TOR is one such tool, and one I’ve used for quite a while now. The TOR Installation Bundle for Apple OS X makes it about as easy as it gets to access the web securely. There also a version for Windows that runs completely off a USB drive. There are some downsides. Java, Flash, ActiveX, RealPlayer, Quicktime, Adobe’s PDF plugin and other plugins don’t work by default with TOR because of security considerations. So while you can actually load up Hulu and BBC’s iPlayer in Sri Lanka, the default configuration will not allow you to watch anything. This can be confusing for the novice user, since TOR itself gives no error message, and the websites, when visited with TOR active, suggest that you don’t have Flash installed. TOR is configured to run with Firefox.
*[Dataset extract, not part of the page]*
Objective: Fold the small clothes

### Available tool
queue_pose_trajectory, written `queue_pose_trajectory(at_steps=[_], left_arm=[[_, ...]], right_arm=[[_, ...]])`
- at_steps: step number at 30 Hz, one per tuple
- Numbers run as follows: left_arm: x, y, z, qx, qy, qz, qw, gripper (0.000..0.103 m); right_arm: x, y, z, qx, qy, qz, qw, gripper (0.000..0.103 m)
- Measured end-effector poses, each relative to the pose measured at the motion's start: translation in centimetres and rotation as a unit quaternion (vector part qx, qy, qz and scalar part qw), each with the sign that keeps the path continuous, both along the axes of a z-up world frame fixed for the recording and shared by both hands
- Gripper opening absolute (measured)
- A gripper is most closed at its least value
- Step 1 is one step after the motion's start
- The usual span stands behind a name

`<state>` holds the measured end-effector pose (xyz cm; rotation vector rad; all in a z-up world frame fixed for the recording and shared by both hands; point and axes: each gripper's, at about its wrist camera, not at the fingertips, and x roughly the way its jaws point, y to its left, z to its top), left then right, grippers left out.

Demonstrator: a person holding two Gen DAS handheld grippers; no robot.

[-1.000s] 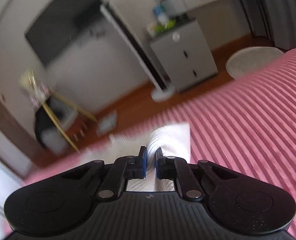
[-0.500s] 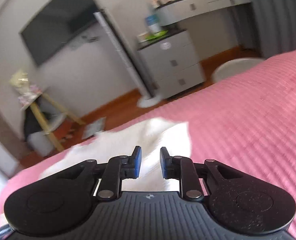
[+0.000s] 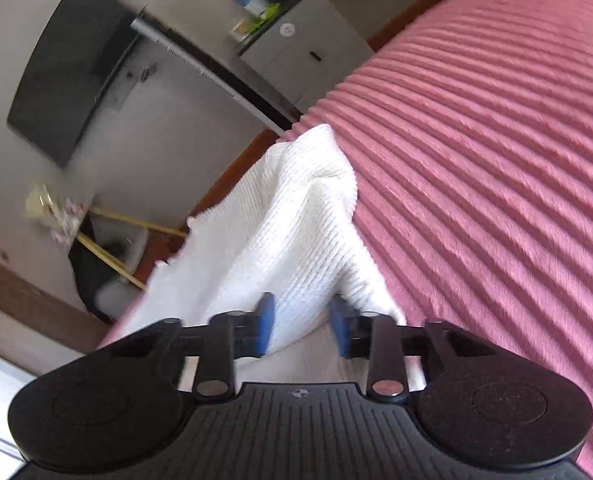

To set up Chrome or Safari, you need to dabble into network and proxy settings. With TOR active and using Firefox however, without going through any dodgy web proxy, I can easily access a site like Tamilnet, which is blocked across all ISPs in Sri Lanka.
Though Roger Dingledine’s attempts to not push a specific tool or platform, TOR clearly emerges primus inter pares. For example, he notes,
A privacy tool like Tor has many different classes of users around the world (ranging from ordinary people and human rights activists to corporations, law enforcement, and militaries) so the fact that you have Tor installed doesn’t give people much additional information about who you are or what sorts of sites you might visit. On the other hand, imagine a group of Iranian bloggers using a circumvention tool created just for them. If anybody discovers that one of them is using it, they can easily guess why.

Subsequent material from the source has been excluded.